> _WHAT THE EXERCISE ASKS_:
When a line of the listing below has the string "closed" in it, copy that line.

□ □ □ □

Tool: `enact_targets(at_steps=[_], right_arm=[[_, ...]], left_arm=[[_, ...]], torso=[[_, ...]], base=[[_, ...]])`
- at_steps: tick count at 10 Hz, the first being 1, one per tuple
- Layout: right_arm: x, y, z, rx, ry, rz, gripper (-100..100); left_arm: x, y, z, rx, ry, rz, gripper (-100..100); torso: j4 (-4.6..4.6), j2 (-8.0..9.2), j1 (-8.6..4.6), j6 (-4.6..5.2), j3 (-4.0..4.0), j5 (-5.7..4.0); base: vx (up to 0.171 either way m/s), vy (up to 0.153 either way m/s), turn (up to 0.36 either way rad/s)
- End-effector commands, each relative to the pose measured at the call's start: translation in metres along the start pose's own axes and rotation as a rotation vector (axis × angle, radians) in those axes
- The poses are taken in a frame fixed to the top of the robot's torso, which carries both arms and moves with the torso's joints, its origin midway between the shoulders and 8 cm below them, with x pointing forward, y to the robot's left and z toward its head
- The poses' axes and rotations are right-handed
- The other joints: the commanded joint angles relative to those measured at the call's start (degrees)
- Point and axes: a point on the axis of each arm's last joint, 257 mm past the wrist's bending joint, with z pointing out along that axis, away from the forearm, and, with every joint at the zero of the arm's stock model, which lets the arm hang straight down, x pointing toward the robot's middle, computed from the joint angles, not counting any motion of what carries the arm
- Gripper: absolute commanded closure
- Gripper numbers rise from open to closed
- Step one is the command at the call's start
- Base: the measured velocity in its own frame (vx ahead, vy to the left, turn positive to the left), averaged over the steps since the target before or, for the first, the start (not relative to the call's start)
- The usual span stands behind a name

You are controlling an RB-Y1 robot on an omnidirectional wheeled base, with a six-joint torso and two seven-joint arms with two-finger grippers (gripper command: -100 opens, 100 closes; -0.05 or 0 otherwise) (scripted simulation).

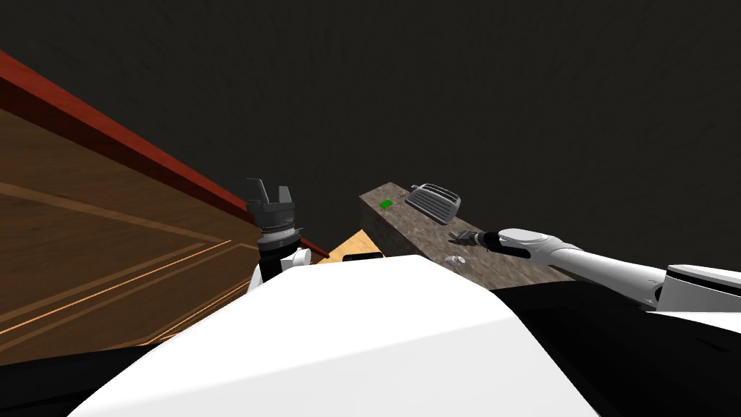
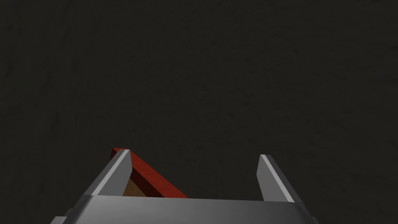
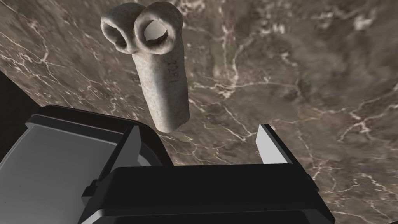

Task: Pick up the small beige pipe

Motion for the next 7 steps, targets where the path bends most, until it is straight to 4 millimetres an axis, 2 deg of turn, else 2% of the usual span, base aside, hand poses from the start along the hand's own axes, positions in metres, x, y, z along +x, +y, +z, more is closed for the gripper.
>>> enact_targets(at_steps=[1, 2, 4, 5, 6, 7], right_arm=[[0.018, -0.006, -0.004, 0.002, 0.034, 0.005, -100], [0.021, -0.009, -0.005, 0.009, 0.039, 0.008, -100], [0.067, -0.011, -0.018, 0.011, 0.139, 0.02, -100], [0.067, -0.011, -0.018, 0.011, 0.139, 0.02, -100], [0.1, -0.007, -0.027, 0.003, 0.209, 0.034, -100], [0.1, -0.007, -0.027, 0.003, 0.209, 0.034, -100]], left_arm=[[0.0, 0.0, 0.0, 0.0, 0.0, 0.0, 0], [0.0, 0.0, 0.0, 0.0, 0.0, 0.0, 0], [0.0, 0.0, 0.0, 0.0, 0.0, 0.0, 0], [0.0, 0.0, 0.0, 0.0, 0.0, 0.0, 0], [0.0, 0.0, 0.0, 0.0, 0.0, 0.0, 0], [0.0, 0.0, 0.0, 0.0, 0.0, 0.0, 0]], torso=[[0.0, 0.0, 0.0, 0.0, 0.0, 0.0], [0.01, 0.05, -0.01, 0.03, 0.03, 0.0], [0.05, 0.19, 0.0, 0.01, 0.11, 0.01], [0.04, 0.14, -0.03, 0.02, 0.09, -0.01], [0.04, 0.15, -0.04, 0.03, 0.08, -0.02], [0.04, 0.15, -0.02, 0.02, 0.09, 0.0]], base=[[0.066, -0.003, 0.065], [0.032, -0.007, -0.004], [0.046, -0.009, 0.143], [0.048, -0.012, 0.047], [0.051, -0.01, 0.121], [0.047, -0.009, 0.082]])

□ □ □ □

> _ANSWER BOX_:
- Gripper numbers rise from open to closed
Motion for the next 7 steps, targets where the path bends most, until it is straight to 4 millimetres an axis, 2 deg of turn, else 2% of the usual span, base aside, hand poses from the start along the hand's own axes, positions in metres, x, y, z along +x, +y, +z, more is closed for the gripper.

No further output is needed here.